La vida es lo que vivimos, pero también, algunas veces, es lo que imaginamos. Contar una vida es importante, pero es más importante aún saber cómo contarla. Hace unos meses escribí esta columna de domingo para contarles que el director de cine Carlos Marques-Marcet iba a rodar una película sobre la muerte de Guillem Agulló. Escribo muerte y tendría que escribir asesinato para contar lo que pasó aquel ya lejano 11 de abril de 1993 en el pueblo castellonense de Montanejos. Sí, la palabra que toca escribir es asesinato. Pero demasiadas veces la ley -o mejor, su interpretación- es una fantasía cruel que enturbia la conciencia. Aquel día de la semana pascuera, un grupo de jóvenes fue de Burjassot a Montanejos para pasarlo bien. Normal en esos días de fiesta.

Era un grupo de jóvenes antifascistas, antirracistas, independentistas del colectivo Maulets, un grupo cuyo compromiso era con la vida en el más amplio sentido de la palabra, una palabra que unos cuantos desalmados decidieron, ese día trágico, convertir en todo lo contrario: un homenaje a la muerte. Unos nazis los cercaron en una calle del pueblo y en pocos segundos dejaron tirado en el suelo el cuerpo sin vida de Guillem. Tenía dieciocho años. Uno de esos agresores, Pedro Cuevas, le había arreado una puñalada mortal y luego se fueron todos los nazis cantando el «Cara al sol», como para poner hilo musical al crimen que acababan de cometer. El juicio fue como una emboscada: parecía que el acusado era Guillem y no su asesino. Mucha gente estuvimos allí. Todo quedó, según la insultante sentencia del tribunal, en una riña entre chavales. El autor confeso del crimen fue condenado a catorce años de cárcel, por homicidio, no por asesinato. Cumplió cuatro. Los demás acusados, que habían confesado su participación en los actos que se juzgaban, fueron absueltos. Tiempo después, el asesino de Guillem fue detenido en una redada contra un grupo nazi forrado de armas y, sin que pasara nada, se presentaba tranquilamente dos años después -en 2007- a las elecciones municipales en Chiva por un partido fascista. La vida es demasiadas veces una mierda.

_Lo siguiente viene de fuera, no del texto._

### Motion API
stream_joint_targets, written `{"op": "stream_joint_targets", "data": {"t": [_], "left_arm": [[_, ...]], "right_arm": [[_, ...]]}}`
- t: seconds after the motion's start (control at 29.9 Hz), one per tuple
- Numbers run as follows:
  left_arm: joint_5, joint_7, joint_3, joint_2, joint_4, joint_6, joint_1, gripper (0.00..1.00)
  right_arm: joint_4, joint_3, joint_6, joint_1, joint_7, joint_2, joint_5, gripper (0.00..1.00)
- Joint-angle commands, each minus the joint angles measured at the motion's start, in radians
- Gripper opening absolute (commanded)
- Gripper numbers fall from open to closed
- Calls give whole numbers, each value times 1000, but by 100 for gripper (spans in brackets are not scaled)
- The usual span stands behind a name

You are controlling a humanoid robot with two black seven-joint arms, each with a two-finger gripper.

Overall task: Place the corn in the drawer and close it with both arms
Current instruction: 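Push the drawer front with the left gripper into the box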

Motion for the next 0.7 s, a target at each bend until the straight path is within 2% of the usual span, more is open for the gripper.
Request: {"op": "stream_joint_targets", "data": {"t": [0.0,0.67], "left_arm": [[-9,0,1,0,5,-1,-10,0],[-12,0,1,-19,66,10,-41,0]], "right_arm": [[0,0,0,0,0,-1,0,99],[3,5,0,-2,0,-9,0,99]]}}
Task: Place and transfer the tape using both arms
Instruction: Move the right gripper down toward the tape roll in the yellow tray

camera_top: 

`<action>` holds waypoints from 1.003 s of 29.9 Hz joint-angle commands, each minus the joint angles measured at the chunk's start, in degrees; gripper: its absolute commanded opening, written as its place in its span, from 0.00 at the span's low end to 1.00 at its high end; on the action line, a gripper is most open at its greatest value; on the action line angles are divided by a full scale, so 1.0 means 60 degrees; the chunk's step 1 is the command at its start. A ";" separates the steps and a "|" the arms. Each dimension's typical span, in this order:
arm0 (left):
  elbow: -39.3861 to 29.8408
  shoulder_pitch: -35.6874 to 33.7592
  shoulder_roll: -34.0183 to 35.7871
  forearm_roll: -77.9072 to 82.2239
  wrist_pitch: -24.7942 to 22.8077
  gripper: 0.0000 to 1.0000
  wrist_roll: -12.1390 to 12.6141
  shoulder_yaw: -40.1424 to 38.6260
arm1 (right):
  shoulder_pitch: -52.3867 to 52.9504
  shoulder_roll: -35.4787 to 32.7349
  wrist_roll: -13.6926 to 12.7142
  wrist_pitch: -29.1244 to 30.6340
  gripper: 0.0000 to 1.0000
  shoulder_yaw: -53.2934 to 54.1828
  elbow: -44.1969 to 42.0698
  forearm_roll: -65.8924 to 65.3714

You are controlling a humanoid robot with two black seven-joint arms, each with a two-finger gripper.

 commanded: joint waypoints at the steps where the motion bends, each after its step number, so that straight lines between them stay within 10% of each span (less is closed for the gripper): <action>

La otra noche vi La mort de Guillem, la película que habla de lo que pasó aquel día y todo lo demás. Tenía curiosidad por saber cómo nos iba a contar esa historia el joven director Carlos Marques-Marcet. Y su elección ha sido felizmente la del riesgo. Un relato que transcurre casi todo entero en el espacio íntimo de la casa familiar. La épica queda para que cada cual la trajine en su memoria, en el susurro cabreado cuando evocamos la cuchillada trágica, en el aire trucado por el odio aquel fatídico día de primavera en un pueblo de montaña. Sale también -y muy acertadamente tratado- el juicio, un juicio que acabó convertido en una burla. Pero me quedo con el protagonismo de ese espacio que prácticamente se resume en una cocina, en un comedor con una mesa y el mantel de hule a cuadros, con las cuatro sillas que ocupan Carme, Guillem, Betlem y Carmina en todas las comidas familiares. Y el gran protagonista de esa sobriedad dramática: el teléfono. Los timbrazos que rompen la luz siempre medio en sombras del relato. Las amenazas que añaden al sufrimiento por la ausencia del hijo y el hermano un plus de daño insoportable. Conozco de cerca esas amenazas. Cómo te desarman en medio del silencio de la madrugada, cómo te rompen por dentro porque los timbrazos son como alacranes que se ensañan con esa paz interior que la otra noche contaba el padre de Guillem después del pase de la película en À Punt. No se conforman, esos de la extrema derecha, con agredir físicamente a los demócratas, asesinándolos como en el caso de Guillem Agulló. Amenazan, casi siempre desde una impunidad inexplicable, la tranquilidad de las casas, los sueños que anidan en esas casas, la vida familiar que intenta convertir en memoria de dignidad y de nobleza el recuerdo de su hijo. El odio es la patria infame de esos canallas. La del joven Guillem Agulló era y sigue siendo la libertad, la solidaridad, esa justicia que a él le negó un tribunal sin ningún atisbo de vergüenza. La película que habla de su muerte sirve para recordarlo. Todo lo que hagamos será poco para que el olvido no se salga con la suya. Ahí andamos.